## THE TASK
Each line of the material that includes the string "base" counts once; report the total and nothing further.

= Beginning of Section =

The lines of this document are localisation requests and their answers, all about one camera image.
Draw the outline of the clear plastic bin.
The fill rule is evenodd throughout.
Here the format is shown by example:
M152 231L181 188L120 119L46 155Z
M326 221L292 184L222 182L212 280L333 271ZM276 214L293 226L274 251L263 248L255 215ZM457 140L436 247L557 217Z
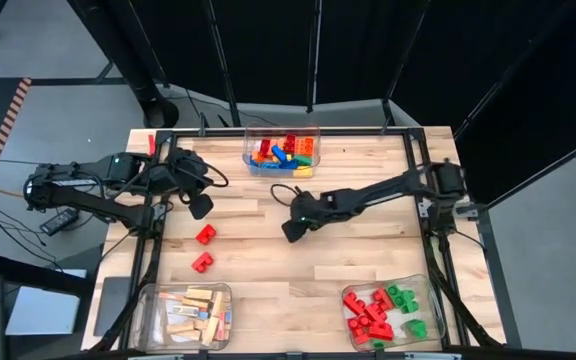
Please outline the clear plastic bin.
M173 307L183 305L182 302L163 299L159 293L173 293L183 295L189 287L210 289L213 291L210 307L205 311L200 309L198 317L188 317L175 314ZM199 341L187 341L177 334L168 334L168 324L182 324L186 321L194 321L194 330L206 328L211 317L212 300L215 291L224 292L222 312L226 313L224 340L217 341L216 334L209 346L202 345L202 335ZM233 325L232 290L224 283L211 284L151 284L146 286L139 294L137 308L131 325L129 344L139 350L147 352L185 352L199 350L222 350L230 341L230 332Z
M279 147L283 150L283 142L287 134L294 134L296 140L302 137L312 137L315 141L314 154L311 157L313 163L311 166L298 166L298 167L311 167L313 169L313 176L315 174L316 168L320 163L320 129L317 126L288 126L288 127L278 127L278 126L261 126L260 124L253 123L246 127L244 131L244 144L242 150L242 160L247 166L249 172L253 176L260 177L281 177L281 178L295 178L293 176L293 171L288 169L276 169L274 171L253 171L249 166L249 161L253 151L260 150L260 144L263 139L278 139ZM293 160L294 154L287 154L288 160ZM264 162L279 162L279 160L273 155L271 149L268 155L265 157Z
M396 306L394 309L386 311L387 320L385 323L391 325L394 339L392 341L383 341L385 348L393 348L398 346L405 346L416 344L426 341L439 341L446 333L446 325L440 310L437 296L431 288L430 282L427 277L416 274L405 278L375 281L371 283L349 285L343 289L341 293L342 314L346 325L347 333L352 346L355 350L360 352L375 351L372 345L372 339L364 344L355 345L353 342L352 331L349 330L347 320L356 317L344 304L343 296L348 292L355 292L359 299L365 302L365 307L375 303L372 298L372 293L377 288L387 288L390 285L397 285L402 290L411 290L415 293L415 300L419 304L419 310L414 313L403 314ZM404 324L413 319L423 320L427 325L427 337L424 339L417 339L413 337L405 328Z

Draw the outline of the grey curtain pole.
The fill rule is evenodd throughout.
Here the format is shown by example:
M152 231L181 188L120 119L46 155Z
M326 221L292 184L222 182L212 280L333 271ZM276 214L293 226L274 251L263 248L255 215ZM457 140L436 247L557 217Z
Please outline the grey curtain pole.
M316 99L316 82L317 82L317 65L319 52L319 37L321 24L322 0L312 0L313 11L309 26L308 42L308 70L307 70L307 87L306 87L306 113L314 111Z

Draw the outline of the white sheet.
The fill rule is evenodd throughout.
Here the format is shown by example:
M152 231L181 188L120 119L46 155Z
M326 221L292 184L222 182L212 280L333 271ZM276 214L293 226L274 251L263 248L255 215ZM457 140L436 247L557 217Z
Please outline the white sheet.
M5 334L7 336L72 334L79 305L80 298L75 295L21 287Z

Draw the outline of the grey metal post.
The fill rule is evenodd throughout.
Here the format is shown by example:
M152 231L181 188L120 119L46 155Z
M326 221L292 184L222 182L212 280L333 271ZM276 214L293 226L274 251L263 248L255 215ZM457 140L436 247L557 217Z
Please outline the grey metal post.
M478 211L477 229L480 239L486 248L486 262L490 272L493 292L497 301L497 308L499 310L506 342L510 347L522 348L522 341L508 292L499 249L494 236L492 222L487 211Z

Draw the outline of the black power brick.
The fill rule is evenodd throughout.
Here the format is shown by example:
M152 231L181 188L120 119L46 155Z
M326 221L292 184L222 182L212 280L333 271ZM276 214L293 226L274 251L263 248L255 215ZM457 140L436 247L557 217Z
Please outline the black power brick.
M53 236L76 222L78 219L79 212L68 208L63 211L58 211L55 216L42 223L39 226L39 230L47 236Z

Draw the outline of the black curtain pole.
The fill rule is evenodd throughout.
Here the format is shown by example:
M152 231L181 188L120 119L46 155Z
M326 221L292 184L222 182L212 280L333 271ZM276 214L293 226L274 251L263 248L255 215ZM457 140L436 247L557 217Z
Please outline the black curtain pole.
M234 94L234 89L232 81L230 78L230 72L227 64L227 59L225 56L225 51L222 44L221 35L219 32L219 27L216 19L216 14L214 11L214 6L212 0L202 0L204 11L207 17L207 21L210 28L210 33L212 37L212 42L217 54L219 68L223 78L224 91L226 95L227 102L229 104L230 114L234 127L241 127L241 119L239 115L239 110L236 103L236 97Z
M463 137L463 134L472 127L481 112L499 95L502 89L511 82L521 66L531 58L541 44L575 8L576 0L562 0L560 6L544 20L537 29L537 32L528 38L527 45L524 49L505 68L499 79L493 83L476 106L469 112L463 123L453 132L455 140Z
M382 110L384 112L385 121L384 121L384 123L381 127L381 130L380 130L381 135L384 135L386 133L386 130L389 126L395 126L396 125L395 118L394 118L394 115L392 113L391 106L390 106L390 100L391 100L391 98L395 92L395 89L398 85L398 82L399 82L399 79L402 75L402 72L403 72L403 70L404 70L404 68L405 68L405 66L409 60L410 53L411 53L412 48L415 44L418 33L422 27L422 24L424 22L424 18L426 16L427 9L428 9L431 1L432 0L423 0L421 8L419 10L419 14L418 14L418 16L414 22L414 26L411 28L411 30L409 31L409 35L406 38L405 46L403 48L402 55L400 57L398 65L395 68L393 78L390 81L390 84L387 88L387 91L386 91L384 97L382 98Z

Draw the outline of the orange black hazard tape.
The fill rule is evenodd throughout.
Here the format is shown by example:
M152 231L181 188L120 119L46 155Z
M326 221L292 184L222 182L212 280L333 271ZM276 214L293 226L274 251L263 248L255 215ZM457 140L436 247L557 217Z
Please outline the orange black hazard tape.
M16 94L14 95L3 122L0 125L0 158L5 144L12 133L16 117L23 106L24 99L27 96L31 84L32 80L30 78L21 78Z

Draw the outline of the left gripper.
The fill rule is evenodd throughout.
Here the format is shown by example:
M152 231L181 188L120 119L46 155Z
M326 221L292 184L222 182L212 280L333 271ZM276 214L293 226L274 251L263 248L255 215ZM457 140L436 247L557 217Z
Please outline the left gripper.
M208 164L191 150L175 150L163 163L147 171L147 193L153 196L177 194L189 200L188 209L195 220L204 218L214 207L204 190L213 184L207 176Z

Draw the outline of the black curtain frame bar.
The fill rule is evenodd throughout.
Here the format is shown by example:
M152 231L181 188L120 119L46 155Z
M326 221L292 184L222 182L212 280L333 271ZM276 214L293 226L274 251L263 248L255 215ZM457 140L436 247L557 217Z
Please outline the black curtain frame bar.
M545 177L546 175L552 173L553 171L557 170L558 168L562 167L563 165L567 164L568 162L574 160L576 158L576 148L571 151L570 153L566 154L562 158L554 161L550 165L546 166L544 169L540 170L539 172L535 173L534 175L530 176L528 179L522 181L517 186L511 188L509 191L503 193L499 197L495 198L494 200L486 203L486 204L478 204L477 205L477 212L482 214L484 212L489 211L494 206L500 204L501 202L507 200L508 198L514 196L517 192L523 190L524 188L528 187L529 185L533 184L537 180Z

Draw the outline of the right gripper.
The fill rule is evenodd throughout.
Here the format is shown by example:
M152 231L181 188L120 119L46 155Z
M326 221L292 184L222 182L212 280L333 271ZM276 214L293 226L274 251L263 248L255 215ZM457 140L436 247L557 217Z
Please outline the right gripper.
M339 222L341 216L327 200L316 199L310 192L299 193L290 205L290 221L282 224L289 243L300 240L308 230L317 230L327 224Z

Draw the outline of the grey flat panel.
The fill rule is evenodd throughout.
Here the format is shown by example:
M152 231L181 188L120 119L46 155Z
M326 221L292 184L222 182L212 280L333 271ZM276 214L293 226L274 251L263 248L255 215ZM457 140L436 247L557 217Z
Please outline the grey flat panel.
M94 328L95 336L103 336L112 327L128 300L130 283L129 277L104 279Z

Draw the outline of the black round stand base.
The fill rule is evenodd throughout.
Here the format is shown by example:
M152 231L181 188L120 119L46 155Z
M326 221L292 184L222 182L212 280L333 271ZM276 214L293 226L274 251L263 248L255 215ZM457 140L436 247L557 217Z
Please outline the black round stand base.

= End of Section =

## EXERCISE RESPONSE
2